I was told and read that they will pull down honey from supers and fill in where brood was at this time of the year. Labor Day weekend is a normal harvest weekend or at least for Northern Climates like me in Michigan. I am holding off with this last goldenrod flow hoping to get a third super out of my first year hive this year. I had one super on, it filled up, put a second on, and that was about 80% so I put a third on. When I went to pull the first full one off just last week, it had been uncapped and some of the outer frames that were previously full, were not anymore. So I had a similar problem you did. Depending on your climate I think I'd pull off what was ready to go and get it ready to harvest, leaving behind a bunch for them in the deeps. 

Brad


----------



## waynesgarden (Jan 3, 2009)

The critters are doing the same thing here. I had counted my chickens before they hatched and looked forward to a full medium super of honey from this first-year hive. The bees had other ideas, Yesterday was the day to pull the honey and do a full hive check. The lower brood box was very light so who can begrudge them?

They had opened cappings and removed honey on four frames of the 10 so I left those for them along with six frames that were partially filled and uncapped from the top medium. I'll check them later in the week and expect to see a lot of it moved down below. I want to leave three full mediums going into winter so maybe I'll have to give back some of the six frames I took. (Haven't extracted yet.)

I'll be happy with a frame or two of honey this year.

Wayne


----------



## Cactii (Sep 5, 2009)

Pretty cool that they would bring honey down into the brood chamber. Sounds like they are creating "thermal mass" for the winter.

These are smart little creatures hey.


----------



## DRUR (May 24, 2009)

There is an ebb and flow of bee populations. During a good flow surplus is stored, as the flow wains some bees respond by reducing brood production; although often Italians have a tendency to maintain populations as long as they have food. Then, in preparation for winter populations, this time of year, the colony will resume brood production, and if there is not a fall flow, they will of course use up stored honey. Proper management requires that sufficient winter stores for your area be available. 

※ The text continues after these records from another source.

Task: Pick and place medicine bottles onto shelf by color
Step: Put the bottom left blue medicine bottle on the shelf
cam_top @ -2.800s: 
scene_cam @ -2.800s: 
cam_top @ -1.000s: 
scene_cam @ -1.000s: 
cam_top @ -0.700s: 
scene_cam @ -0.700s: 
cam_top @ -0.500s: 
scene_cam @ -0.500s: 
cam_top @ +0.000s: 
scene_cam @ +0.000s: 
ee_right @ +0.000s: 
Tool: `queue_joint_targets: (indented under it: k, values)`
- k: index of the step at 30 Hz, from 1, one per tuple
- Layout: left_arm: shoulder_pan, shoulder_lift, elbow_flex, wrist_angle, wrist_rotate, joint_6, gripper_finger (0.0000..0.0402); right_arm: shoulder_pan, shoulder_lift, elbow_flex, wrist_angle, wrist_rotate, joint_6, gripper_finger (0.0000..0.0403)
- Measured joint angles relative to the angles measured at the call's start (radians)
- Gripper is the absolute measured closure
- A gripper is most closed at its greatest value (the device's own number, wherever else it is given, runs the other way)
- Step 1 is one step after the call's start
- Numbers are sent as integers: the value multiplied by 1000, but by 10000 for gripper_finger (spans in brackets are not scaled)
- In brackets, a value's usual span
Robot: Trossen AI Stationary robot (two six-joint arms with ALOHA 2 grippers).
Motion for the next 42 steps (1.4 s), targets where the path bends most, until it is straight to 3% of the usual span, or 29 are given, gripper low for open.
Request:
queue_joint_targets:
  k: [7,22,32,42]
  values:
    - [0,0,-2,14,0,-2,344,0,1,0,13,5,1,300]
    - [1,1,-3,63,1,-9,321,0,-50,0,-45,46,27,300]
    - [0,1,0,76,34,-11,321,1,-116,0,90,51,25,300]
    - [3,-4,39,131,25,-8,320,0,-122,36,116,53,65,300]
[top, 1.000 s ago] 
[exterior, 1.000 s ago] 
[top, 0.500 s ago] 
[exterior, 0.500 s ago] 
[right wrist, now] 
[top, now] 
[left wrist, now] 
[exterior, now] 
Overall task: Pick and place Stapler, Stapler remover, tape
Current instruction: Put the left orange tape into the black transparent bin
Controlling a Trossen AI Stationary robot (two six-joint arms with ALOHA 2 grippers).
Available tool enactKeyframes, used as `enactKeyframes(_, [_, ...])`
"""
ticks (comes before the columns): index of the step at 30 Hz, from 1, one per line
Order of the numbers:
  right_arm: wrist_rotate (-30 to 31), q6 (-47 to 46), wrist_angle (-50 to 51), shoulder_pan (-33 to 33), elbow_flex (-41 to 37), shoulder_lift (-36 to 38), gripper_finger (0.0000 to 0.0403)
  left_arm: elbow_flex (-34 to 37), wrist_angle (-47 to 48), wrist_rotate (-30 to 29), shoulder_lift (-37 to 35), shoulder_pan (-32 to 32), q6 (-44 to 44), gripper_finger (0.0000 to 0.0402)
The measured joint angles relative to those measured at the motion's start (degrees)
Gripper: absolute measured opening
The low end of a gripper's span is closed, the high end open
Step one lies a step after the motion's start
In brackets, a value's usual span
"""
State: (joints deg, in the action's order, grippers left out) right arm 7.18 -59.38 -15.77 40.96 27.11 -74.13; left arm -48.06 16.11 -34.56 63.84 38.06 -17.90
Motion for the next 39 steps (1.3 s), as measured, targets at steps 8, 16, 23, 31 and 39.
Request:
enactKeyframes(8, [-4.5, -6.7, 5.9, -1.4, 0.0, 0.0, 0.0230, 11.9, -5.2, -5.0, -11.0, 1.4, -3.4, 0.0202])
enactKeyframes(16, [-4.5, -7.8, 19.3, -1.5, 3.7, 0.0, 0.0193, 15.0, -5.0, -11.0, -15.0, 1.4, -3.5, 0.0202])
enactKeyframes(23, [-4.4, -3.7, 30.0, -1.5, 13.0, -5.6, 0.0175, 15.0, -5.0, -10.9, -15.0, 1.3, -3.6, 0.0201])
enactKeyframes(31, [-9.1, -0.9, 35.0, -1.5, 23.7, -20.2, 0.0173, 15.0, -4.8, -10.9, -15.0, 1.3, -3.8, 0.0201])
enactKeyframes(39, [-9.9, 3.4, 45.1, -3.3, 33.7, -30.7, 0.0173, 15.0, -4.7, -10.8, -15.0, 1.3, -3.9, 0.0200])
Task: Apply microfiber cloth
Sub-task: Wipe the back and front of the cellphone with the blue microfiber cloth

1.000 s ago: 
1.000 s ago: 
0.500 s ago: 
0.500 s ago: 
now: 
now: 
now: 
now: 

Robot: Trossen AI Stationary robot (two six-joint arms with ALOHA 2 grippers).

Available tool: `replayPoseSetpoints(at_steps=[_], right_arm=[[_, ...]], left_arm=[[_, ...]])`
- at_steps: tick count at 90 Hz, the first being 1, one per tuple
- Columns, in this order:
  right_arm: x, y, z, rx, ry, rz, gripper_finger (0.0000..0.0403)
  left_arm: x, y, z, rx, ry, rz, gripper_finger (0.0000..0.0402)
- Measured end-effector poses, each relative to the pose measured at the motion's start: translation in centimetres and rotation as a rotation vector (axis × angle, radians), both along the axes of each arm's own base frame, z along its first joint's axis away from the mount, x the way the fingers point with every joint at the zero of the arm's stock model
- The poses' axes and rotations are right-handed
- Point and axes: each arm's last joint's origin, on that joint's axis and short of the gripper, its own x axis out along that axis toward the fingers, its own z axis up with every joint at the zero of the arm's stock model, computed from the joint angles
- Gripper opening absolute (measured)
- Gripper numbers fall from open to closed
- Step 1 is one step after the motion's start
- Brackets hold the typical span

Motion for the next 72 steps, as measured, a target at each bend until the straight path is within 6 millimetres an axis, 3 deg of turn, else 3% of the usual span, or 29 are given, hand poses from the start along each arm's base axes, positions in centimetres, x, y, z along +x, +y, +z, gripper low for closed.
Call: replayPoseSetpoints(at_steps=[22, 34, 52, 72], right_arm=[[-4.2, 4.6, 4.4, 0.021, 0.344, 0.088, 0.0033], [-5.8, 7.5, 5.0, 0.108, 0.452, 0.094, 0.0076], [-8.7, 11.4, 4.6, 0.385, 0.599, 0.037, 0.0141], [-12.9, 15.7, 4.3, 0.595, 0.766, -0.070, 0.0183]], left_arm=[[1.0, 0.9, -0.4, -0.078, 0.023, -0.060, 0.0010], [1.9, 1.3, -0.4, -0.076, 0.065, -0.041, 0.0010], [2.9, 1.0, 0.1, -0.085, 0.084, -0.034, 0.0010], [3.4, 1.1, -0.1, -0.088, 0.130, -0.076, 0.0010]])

If your colonies are short and there is no fall flow coming you should feed to provided adequate winter stores, or return the unharvested honey. Often Italians, require more intense management techniques as they will sometimes use all stores for brood production causing a later starvation, due to lack of stores and unnecessarily large bee populations. You might, then want to feed until most of the brood area is back filled with honey/syrup until only about 3 frames are available for the winter cluster.


----------



## Ardilla (Jul 17, 2006)

This is common in my area. If there is honey to be had, I take it. They can move a full super quickly.


----------



## Dave W (Aug 3, 2002)

Often, "we" hear the words "fall flow" and think that means "surplus". In some areas, in some years, for some "properly managed" colonies, that can be true.

More often than not, a "fall flow" should be considered "stores for winter".

(Take "your surplus" in July, so bees can have and do for the rest of year what they want.)


----------



## rjphil (Feb 13, 2009)

Slightly off topic, but - I have two hives that were started this April from packages. One was requeened on May 30th. That hive doesn't have too much honey stored in either the upper deep or the mediums I put on. The other hive has 2 shallow supers and one medium super basically full of honey. I was going to leave them on being it is the first year for the hives. Question is, could I use a bee escape board to get them out of one of the shallow supers and transfer it to the hive that doesn't have much honey? Both hives have a lot of bees, and seem to be very healthy. I did have a problem with yellow jackets robbing, but put in the entrance reducers and that seemed to do the trick.


----------



## Dave W (Aug 3, 2002)

>transfer it to the hive that doesn't have much honey . . .
Sure, thats a good idea! 

(Just lift it off, and move it. Bee escape not required)


----------



## rjphil (Feb 13, 2009)

Thanks Dave! (Phauenst - I don't mean to hijack your thread, it addressed some of my concerns as well). 
If I just move the super over without emptying it of bees, should I do a newspaper combine with a single sheet? I don't want to start a war in there


----------



## BaconStreetBees (Mar 26, 2009)

rjphil,

No need to use newspaper. Just shake them off or use a bee brush. Then transfer to the other hive.


----------



## DRUR (May 24, 2009)

Dave W said:


> More often than not, a "fall flow" should be considered "stores for winter". (Take "your surplus" in July, so bees can have and do for the rest of year what they want.)


Dave thanks for the clarification. In my area our better honey is produced April through about the middle of June, but mostly through the end of May. After that the honey is darker and stronger tasting. Usually less desirable to people (but not always). 

Seems like here (on this site), most leave the supers on, just adding supers, until a specified time and harvest all at once. I never did this. Once most of my colonies had a super of honey capped, and started on the second, I would pull and harvest the one super from all my colonies; and then return the supers to be cleaned up. I would just then repeat the process after they fill the second super and start on the third and fourth if lucky. Once the flow starts waining the end of May, I would not replace the empty super and just let them finish the last one. This way I have less empty supers to have to store, usually only two per colony. After the last one is capped towards the end of June, I would just leave it in case they need it and for room to spread out. 

Once the late summer, or fall flow starts, I would pull the last super and harvest it and let them back fill the brood boxes leaving about 100+# (of honey/pollen/beebread) in the two deep (or now three medium) boxes. Trying to leave them a limited amount of open comb to keep enough brood rearing. Since we have such warm weather off and on during the winter, this prevents them from exploding to early.


----------